Thursday, 3 December 2009

DuPont to sell farming products in Cambodia



Photo by: Heng Chivoan
A woman sells corn last month on a Phnom Penh street. Three of Dupont's hybrid corn varieties have been approved in the Kingdom.

(Posted by CAAI News Media)

Thursday, 03 December 2009 15:02 Jeremy Mullins and Steve Finch

US giant’s hybrid seeds, crop-protection products win approval

US multinational DuPont launched eight of its chemical crop-protection products and three varieties of its Pioneer Hi-Bred corn seeds in Cambodia on Wednesday after winning approval from the Ministry of Agriculture.

Although DuPont’s agricultural products have been available in the Kingdom previously through third parties – as has its car paint line Centari – the Delaware-based chemical giant will now offer its seeds as part of a service that will include training and local outreach for farmers, an approach it has already taken in six other ASEAN countries.

“We think this is not a dropped-shipment type of business. It requires a lot of face-to-face interaction. We come in to Cambodia offering full service,” Carl Lukach, president of DuPont Asia Pacific, said at an official launch in Phnom Penh.

Domestic firm Nokorthom Agriculture Development will distribute eight of DuPont’s crop-protection chemical products within Cambodia, including Prevathon and Steward lines of insecticides, as well as herbicides and fungicides.

The company has not confirmed distributors for its three Pioneer Hi-Bred corn seed hybrids, used primarily for livestock feed.

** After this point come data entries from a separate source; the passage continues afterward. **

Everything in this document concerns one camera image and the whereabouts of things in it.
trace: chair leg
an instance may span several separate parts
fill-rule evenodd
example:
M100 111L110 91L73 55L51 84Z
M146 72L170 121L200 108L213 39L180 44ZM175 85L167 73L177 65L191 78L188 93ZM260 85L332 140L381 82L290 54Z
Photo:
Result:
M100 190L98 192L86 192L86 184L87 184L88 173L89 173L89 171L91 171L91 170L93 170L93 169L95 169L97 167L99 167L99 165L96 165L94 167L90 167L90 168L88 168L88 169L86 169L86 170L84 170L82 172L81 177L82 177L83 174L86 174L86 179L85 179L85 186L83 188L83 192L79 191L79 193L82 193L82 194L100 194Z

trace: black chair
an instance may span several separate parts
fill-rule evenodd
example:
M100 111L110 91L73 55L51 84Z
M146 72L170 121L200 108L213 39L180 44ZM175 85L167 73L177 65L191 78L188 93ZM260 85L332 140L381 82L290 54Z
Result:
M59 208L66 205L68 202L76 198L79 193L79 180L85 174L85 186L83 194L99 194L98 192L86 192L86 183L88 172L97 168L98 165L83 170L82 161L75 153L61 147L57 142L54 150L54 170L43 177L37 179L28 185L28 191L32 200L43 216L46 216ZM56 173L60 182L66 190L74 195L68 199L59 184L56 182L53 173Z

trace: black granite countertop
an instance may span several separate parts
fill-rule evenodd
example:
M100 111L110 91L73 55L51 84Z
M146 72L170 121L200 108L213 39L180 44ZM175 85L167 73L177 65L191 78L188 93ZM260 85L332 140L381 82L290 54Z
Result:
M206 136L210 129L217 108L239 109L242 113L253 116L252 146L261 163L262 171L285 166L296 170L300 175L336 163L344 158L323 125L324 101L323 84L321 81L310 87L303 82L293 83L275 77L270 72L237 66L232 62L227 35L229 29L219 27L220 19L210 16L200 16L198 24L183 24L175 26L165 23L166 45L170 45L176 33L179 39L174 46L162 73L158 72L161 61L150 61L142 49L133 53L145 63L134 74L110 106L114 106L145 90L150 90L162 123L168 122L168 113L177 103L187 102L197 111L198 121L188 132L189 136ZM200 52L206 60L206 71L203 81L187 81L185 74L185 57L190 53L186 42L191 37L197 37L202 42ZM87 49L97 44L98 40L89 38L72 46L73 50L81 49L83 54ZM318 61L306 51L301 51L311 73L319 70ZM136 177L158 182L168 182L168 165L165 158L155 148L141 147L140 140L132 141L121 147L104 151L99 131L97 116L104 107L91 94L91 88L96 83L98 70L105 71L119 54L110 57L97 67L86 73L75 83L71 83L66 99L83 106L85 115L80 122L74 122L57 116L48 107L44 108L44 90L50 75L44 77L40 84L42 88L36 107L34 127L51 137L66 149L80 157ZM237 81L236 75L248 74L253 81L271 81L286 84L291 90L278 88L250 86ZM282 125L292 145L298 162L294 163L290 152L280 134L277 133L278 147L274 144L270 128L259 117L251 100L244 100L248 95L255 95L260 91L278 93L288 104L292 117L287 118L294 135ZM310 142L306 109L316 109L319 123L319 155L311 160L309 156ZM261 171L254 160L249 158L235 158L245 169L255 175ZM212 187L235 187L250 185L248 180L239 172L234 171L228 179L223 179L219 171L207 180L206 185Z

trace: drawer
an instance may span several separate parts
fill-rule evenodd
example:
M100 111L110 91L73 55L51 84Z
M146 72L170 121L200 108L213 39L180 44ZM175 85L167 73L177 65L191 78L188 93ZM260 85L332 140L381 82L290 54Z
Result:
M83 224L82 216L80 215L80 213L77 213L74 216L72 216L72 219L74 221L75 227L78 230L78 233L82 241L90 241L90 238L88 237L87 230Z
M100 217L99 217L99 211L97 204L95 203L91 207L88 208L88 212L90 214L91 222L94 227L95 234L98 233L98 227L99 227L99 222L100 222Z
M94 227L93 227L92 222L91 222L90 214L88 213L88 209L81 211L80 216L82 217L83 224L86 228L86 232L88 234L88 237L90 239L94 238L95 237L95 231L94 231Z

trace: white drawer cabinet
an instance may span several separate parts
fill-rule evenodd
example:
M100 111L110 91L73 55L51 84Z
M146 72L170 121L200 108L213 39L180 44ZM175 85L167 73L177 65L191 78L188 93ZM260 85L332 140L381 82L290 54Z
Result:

DuPont executives said that Wednesday’s launch was just the beginning of its sales efforts in the Kingdom, and that other products will follow.

“We intend to go aggressive into the Cambodian market. We will gauge if we are successful, if we are reaching through, but we will err on the aggressive side,” said Hsing Ho, DuPont’s director for business development in South and East Asia.

The company – which produces 35,000 products from the technology behind bulletproof vests to genetically modified seeds – opened its Cambodia office in March 2008 and employs just four staff members, but Ho said it would expand.

Lukach and Sakorn Tripetchpisal, the Thailand country manager for Pioneer, predicted that DuPont’s corn seeds could help Cambodia improve its yield from an average of less than 6 tonnes per hectare to levels similar to those in the United States, which is close to 11 tonnes per hectare.

“We have the technology to improve this,” said Lukach.

According to company statistics, corn is grown on about 100,000 hectares in the Kingdom, making it the second-most prevalent crop behind rice, which occupies a much larger area at more than 2.5 million hectares.

DuPont rice seeds planned
Lukatch said hybrid rice seeds were also planned for Cambodia, but did not give details of the specific products or timeline.

“The growth drivers in agriculture are outstanding. The demand side keeps growing, but acreage is not going up much. That’s where we come in,” he told the Post.

Tout Saravuth, DuPont’s representative in Cambodia, said the Ministry of Agriculture had conducted testing on its seeds before approval.

“DuPont’s [newly introduced products] will increase food production in Cambodia; it will help farmers with more income by increasing their productivity, which is directly involved in poverty eradication in rural areas,” Lim Sokun, secretary of state for the Ministry of Agriculture, Forestry and Fisheries, said at the launch.

DuPont generated US$800 million in sales in ASEAN last year. Lukach told a media forum in Jakarta last week that DuPont expected 2009 revenues to fall around 15 percent in ASEAN on the back of the economic crisis.